═════ Records provided ═════

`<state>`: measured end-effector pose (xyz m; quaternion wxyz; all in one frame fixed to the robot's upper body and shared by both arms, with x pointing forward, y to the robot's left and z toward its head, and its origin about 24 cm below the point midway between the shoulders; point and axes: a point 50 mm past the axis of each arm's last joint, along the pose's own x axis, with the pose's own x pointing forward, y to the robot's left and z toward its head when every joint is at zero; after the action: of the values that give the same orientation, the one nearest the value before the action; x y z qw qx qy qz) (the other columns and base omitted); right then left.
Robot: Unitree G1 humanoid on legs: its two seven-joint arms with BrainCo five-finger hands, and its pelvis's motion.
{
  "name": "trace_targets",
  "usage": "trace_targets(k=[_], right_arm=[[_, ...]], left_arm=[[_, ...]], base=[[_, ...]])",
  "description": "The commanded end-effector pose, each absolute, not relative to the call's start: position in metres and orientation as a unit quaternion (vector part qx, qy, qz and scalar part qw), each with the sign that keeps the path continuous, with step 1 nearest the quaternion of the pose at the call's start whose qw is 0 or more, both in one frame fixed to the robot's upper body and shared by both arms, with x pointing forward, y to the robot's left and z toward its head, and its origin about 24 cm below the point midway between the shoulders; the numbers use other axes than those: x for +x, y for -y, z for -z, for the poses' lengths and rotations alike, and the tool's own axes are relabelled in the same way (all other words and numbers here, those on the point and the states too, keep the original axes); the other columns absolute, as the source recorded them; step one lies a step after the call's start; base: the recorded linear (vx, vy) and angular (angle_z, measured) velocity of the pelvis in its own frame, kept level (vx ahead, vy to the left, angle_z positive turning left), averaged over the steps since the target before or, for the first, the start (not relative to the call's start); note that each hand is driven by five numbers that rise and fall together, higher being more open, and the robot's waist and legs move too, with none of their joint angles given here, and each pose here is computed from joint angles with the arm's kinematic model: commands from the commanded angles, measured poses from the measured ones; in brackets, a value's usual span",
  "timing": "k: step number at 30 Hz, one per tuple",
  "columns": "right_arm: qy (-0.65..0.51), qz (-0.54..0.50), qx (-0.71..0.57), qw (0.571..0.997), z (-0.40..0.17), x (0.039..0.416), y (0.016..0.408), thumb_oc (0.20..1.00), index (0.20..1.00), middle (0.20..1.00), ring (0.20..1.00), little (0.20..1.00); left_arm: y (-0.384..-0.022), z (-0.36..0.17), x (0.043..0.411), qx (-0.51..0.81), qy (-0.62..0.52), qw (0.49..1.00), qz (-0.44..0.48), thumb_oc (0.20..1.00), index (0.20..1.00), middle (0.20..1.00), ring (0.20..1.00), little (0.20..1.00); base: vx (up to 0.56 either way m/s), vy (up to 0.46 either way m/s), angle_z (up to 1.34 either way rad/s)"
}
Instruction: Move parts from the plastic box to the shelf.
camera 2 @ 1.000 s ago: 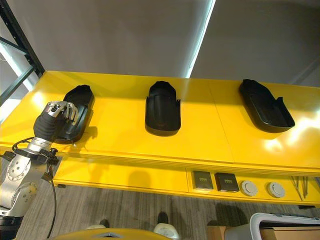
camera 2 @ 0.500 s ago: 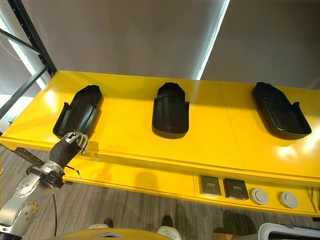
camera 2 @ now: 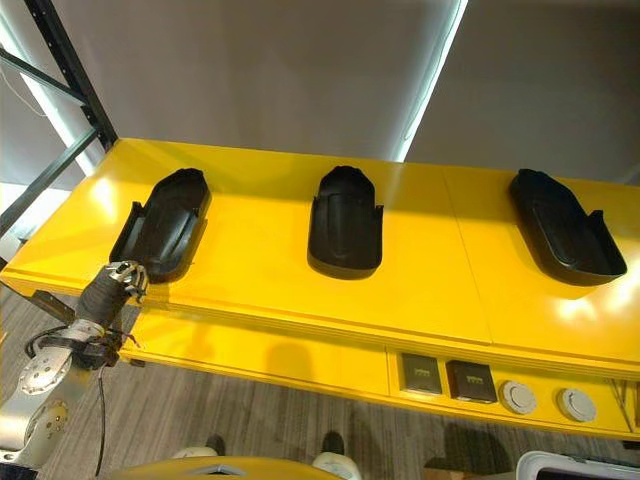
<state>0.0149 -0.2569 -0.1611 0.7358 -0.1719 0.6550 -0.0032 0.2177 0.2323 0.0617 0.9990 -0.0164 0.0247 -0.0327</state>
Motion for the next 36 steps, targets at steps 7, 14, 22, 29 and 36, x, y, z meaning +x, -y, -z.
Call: trace_targets(k=[7,14,22,29,36], right_arm=[[-0.653,-0.01,-0.183,0.735,0.162,0.024,0.256,1.0,1.0,1.0,1.0,1.0],[-0.648,-0.016,-0.191,0.737,0.16,0.027,0.257,1.0,1.0,1.0,1.0,1.0],[-0.646,-0.021,-0.198,0.737,0.16,0.031,0.258,1.0,1.0,1.0,1.0,1.0],[-0.649,-0.026,-0.2,0.734,0.16,0.027,0.258,1.0,1.0,1.0,1.0,1.0],[-0.652,-0.033,-0.205,0.729,0.16,0.024,0.26,1.0,1.0,1.0,1.0,1.0]], left_arm=[[-0.24,-0.077,0.239,0.023,0.021,0.999,-0.013,0.2,0.2,0.2,0.2,0.2],[-0.241,-0.065,0.239,0.016,0.002,0.999,-0.034,0.2,0.2,0.2,0.2,0.2],[-0.242,-0.073,0.247,0.029,0.031,0.998,-0.051,0.2,0.2,0.2,0.2,0.2],[-0.243,-0.086,0.251,0.036,0.062,0.996,-0.052,0.2,0.2,0.2,0.2,0.2],[-0.246,-0.082,0.258,0.016,0.039,0.997,-0.068,0.2,0.2,0.2,0.2,0.2]], base=[[0.0,0.0,0.0],[0.0,-0.002,-0.02],[0.0,0.0,0.0],[0.0,0.0,0.0],[0.02,0.004,-0.05]])
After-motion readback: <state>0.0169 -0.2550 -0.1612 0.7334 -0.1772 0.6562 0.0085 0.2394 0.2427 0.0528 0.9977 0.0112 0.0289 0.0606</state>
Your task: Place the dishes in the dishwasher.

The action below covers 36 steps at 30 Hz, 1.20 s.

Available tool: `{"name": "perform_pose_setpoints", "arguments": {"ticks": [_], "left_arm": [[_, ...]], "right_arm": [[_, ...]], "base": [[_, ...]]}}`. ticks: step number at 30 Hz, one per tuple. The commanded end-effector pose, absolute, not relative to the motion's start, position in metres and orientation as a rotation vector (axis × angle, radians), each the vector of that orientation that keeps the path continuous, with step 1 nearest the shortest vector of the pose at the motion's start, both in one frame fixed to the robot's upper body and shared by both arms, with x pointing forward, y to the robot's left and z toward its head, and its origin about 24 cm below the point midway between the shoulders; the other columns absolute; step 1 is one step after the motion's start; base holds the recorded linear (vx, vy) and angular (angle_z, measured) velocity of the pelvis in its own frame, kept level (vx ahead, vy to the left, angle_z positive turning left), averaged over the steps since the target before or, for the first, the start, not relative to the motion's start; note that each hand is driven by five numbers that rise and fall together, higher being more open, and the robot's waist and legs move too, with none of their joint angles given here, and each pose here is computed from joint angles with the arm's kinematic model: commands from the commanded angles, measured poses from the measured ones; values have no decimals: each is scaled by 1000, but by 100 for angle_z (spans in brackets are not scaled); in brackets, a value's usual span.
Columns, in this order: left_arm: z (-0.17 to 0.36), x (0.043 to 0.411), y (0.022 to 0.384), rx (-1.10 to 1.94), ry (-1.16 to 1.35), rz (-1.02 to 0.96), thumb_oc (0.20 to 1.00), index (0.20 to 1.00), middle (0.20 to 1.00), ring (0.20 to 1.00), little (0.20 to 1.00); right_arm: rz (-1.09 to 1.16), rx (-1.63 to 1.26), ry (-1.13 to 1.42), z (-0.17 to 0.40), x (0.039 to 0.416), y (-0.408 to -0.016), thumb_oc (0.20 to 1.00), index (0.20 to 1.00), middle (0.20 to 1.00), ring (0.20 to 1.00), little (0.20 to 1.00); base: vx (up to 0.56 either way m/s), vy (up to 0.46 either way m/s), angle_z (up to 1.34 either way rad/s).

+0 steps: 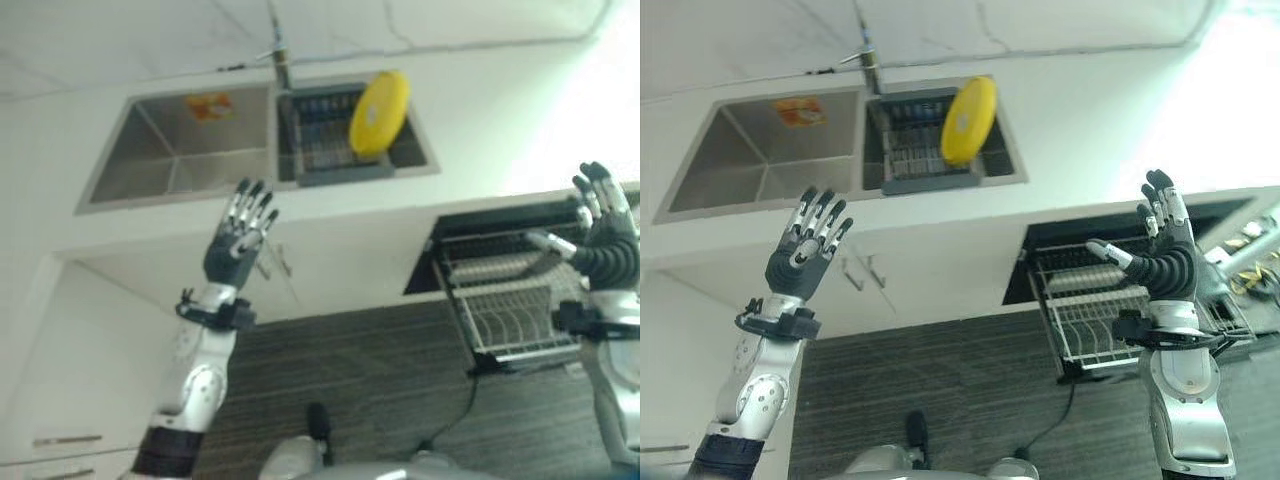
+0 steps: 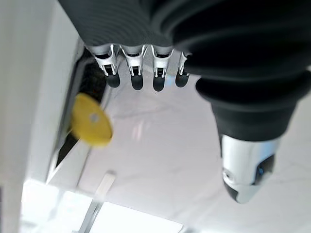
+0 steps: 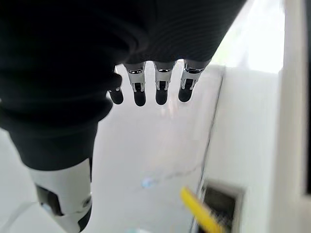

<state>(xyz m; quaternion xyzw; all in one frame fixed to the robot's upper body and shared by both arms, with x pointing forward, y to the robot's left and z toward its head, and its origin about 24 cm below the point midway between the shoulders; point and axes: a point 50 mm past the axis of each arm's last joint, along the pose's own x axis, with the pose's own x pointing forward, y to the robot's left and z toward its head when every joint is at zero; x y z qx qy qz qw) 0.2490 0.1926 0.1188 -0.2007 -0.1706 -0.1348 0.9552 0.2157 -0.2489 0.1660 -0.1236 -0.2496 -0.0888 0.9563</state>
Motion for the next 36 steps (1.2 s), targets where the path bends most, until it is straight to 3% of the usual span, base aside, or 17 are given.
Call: {"name": "perform_pose_setpoints", "arguments": {"ticks": [1,10,36], "left_arm": [[142,245,195,-332,-440,-304,1000,1000,1000,1000,1000],[138,241,197,-342,-413,-298,1000,1000,1000,1000,1000],[141,245,191,-379,-427,-301,1000,1000,1000,1000,1000]], "right_arm": [[-213,-285,-622,184,220,-250,1000,1000,1000,1000,1000],[-177,-285,-576,171,225,-244,1000,1000,1000,1000,1000],[-190,-255,-437,157,234,-248,1000,1000,1000,1000,1000]], "base": [[107,177,12],[161,174,-7],[95,-128,5]]}}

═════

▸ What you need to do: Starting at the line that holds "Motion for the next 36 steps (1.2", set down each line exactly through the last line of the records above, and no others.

▸ Task output:
Motion for the next 36 steps (1.2 s), targets where the path bends most, until it is straight to 3% of the usual span, base aside, or 17 are given.
Call: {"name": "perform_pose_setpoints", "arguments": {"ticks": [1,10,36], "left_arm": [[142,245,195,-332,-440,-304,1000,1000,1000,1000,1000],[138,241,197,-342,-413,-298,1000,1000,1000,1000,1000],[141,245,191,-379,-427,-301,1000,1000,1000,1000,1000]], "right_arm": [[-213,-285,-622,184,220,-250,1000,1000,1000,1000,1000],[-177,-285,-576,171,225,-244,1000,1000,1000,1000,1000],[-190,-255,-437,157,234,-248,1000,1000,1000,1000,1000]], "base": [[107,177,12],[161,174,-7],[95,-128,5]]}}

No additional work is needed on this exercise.